Suppressing same-module deprecation warnings only

There was also some discussion about whether deprecation warnings were useful at all inside the same module because the module boundary is the primary API boundary in Swift. This, would not satisfy the protocol buffer use case, where the user is often generating code that ends up in the same module as the rest of their application logic. Same-module deprecation warnings can also be useful for teams working on large modules, where one team member wants to use deprecation warnings as a way of identifying obsolete internal APIs and encouraging other team members to migrate away from them.

Explicit suppression of deprecation warnings at usage sites

Another approach that was brought up in a feature request was to allow a "deprecated block" that would suppress all deprecation warnings inside it.
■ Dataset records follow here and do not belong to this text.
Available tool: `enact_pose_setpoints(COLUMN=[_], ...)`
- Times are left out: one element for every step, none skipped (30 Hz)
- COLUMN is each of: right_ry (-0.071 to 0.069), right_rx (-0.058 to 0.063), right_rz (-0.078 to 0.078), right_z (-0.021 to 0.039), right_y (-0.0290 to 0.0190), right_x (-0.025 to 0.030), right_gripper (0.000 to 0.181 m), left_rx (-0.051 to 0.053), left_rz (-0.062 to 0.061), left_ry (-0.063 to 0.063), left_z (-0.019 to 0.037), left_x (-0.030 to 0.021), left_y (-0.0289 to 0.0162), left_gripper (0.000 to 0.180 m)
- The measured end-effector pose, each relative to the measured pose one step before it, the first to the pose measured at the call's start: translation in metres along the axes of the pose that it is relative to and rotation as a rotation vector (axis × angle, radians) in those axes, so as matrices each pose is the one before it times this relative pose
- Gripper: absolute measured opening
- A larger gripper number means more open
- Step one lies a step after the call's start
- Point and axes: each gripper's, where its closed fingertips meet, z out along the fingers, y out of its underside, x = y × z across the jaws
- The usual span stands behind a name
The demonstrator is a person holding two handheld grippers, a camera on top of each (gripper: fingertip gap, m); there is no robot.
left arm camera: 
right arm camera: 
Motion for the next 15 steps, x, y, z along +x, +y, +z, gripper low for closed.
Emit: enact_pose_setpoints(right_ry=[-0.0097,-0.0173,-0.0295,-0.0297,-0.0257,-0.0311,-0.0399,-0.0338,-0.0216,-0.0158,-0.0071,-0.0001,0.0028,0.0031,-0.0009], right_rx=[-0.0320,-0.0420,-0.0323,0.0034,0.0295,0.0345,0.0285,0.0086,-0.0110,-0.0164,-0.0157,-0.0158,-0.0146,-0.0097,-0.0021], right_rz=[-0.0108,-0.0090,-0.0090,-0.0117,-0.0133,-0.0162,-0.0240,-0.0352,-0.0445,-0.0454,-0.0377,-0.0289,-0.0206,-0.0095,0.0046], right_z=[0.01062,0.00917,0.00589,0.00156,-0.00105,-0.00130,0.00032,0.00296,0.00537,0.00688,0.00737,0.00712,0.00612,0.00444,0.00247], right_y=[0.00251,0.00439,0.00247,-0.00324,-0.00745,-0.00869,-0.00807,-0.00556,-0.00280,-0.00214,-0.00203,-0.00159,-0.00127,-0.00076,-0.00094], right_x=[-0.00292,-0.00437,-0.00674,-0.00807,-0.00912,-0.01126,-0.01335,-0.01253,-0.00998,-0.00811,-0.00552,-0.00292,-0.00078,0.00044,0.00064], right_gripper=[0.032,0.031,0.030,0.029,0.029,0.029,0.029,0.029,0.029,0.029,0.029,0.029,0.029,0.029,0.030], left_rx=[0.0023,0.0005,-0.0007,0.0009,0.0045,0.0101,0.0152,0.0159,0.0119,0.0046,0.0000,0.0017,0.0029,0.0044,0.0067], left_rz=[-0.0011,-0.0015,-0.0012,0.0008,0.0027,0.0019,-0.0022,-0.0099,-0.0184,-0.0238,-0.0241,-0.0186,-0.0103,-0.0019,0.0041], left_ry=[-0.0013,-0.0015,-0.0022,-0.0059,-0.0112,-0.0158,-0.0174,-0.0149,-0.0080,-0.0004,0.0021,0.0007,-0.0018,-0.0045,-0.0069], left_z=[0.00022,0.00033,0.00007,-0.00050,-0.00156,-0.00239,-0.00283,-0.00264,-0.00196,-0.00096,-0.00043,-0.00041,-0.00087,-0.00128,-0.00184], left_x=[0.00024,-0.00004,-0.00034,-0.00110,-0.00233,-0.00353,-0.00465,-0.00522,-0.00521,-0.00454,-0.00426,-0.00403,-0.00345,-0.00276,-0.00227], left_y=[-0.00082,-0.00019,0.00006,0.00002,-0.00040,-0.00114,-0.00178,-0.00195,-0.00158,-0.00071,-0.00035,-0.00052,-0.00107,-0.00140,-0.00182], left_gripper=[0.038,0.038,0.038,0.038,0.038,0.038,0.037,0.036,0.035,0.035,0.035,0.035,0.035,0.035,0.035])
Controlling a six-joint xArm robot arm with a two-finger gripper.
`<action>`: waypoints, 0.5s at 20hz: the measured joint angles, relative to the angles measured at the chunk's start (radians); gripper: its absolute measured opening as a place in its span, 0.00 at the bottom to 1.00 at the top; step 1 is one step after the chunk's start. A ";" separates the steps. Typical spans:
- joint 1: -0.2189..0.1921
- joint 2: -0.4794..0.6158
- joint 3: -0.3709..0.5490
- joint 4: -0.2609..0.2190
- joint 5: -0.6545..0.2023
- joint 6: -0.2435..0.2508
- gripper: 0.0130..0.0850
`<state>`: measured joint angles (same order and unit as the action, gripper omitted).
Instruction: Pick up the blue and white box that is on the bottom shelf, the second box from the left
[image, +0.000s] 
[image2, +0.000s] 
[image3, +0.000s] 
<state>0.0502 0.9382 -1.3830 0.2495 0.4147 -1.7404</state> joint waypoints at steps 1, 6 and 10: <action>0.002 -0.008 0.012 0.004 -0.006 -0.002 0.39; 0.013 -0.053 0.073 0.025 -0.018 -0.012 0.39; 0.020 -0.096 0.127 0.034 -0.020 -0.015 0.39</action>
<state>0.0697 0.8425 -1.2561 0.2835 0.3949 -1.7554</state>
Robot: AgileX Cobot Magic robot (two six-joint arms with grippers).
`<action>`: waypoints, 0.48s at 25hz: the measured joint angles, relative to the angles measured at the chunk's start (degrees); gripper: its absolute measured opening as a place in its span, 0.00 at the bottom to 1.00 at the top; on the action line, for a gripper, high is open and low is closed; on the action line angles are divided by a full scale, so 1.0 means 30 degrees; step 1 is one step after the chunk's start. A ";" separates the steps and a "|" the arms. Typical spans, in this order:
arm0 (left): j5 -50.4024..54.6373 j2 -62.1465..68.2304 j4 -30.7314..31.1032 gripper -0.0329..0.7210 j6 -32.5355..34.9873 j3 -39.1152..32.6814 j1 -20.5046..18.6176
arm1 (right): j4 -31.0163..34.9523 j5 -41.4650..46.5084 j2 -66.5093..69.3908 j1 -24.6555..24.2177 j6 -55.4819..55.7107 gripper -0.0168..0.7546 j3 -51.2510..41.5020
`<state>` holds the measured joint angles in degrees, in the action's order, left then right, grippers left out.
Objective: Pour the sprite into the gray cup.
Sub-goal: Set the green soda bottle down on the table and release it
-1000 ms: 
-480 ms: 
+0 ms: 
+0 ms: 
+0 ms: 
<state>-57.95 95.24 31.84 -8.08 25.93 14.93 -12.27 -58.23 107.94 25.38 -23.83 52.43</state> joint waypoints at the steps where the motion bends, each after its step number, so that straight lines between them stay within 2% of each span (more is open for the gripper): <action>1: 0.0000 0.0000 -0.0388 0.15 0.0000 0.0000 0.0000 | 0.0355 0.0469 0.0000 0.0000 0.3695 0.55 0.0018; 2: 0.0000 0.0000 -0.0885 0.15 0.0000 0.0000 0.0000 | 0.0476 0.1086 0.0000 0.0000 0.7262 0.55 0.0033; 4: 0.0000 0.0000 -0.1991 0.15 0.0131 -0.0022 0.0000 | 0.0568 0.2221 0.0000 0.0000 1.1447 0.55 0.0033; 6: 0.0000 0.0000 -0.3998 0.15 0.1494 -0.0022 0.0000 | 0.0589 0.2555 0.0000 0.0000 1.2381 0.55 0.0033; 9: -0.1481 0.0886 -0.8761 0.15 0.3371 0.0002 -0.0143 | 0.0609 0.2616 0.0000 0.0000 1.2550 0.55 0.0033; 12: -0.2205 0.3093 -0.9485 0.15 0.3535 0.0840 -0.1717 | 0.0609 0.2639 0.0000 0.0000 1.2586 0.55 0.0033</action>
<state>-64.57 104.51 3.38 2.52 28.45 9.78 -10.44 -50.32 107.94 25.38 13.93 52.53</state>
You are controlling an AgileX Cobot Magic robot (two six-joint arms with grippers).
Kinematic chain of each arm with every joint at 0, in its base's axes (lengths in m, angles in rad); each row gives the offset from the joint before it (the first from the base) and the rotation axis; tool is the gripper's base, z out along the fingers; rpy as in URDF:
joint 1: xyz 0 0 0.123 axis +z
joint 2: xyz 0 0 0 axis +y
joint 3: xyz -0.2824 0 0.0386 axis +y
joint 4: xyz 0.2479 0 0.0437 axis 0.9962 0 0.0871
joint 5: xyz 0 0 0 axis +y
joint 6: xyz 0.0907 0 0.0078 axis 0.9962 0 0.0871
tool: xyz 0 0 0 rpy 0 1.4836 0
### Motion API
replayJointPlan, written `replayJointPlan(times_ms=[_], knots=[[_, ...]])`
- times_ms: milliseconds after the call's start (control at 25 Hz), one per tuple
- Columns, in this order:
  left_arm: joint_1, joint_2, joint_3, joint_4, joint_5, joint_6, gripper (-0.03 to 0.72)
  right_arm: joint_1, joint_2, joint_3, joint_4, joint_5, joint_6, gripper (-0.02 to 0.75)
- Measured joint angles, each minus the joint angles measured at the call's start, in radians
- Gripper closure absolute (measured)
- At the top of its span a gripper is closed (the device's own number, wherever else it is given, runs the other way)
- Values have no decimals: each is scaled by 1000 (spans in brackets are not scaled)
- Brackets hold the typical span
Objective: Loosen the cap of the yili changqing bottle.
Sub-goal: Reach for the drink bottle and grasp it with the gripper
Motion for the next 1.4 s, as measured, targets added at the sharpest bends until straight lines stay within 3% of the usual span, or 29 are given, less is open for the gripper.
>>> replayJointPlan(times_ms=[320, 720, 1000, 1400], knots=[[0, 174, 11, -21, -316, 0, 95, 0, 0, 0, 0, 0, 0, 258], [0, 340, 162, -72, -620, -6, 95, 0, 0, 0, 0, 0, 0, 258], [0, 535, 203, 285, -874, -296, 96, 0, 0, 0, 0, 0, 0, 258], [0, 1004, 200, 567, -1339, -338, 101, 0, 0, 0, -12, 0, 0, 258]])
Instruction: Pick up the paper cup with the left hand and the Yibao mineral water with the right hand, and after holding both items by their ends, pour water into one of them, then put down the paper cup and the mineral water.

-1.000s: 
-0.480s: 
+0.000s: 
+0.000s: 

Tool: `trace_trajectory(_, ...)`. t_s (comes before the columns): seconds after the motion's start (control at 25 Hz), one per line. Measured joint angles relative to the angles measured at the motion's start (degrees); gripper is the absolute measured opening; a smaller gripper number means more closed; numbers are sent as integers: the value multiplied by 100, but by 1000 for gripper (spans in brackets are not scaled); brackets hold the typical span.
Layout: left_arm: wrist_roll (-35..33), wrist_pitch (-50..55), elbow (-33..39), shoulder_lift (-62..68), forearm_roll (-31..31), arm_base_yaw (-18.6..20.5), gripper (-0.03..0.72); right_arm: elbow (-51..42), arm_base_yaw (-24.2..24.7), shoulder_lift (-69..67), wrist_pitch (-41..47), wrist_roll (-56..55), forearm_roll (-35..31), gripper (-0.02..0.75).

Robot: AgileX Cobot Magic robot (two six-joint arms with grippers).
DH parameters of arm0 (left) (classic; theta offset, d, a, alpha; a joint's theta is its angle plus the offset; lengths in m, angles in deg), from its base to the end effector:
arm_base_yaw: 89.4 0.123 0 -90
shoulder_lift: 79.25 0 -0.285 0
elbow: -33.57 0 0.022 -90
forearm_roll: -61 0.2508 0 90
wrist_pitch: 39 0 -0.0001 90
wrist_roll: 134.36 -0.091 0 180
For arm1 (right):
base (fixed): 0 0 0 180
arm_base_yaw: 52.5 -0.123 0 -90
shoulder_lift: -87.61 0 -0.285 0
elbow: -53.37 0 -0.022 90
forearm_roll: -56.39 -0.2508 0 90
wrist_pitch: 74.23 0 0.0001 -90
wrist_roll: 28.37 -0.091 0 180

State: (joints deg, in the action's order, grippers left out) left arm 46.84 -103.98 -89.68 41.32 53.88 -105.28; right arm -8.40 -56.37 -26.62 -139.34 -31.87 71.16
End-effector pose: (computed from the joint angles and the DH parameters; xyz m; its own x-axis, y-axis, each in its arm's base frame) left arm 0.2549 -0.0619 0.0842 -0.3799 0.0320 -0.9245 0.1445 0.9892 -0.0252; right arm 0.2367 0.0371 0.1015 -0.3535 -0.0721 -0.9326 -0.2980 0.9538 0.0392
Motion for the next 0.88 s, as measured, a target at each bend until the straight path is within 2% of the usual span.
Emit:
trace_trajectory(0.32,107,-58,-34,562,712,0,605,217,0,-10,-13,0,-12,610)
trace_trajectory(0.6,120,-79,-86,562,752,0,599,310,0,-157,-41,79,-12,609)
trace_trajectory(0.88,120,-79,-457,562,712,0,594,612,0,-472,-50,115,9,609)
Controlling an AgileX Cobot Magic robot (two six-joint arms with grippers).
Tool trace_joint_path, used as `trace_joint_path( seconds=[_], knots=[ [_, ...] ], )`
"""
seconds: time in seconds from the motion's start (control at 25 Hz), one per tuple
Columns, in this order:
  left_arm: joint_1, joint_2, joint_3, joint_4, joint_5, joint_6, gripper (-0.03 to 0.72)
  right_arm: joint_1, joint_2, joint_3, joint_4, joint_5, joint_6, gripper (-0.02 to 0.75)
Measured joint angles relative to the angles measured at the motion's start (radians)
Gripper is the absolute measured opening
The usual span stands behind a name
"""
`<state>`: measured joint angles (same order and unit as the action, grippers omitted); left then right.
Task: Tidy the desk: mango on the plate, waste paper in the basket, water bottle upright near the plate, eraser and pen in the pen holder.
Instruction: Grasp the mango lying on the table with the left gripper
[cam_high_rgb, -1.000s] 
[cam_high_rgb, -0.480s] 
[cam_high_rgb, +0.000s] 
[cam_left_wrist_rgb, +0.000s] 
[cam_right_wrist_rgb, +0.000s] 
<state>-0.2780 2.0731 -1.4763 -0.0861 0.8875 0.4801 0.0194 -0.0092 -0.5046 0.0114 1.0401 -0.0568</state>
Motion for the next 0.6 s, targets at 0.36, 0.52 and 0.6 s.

This would be similar to the approach taken by other languages (such as Java's @SuppressWarnings("deprecation") annotation). However, this has several drawbacks:

  • It places undue burden on API authors who still need to reference deprecated or unavailable APIs internally, because now they must annotate every usage site in addition to the declaration itself.
  • Suppressing deprecation warnings is likely harmless, but suppressing errors for unavailable declarations would be quite harmful and incorrect. For example, many unavailable APIs in the Swift standard library have been stubbed out to simply call Builtin.unreachable(). Users should not be allowed to call these under any circumstances, so a block-based suppression strategy would not be able to help in the unavailable case.
  • Deprecation warnings are a way for API authors to communicate to their users that a declaration will be removed in the future and that they should migrate away from it. Selectively suppressing those warnings hides vital information; arguably, users should be forced to face those warnings in their builds. The right way for a client to achieve a warning-free build is to remove the deprecated reference, not to hide the warnings.

It should be noted, though, that this proposal in no way precludes such a feature from being added in the future.


Rationale

On [Date], the core team decided to (TBD) this proposal. When the core team makes a decision regarding this proposal, their rationale for the decision will be written here.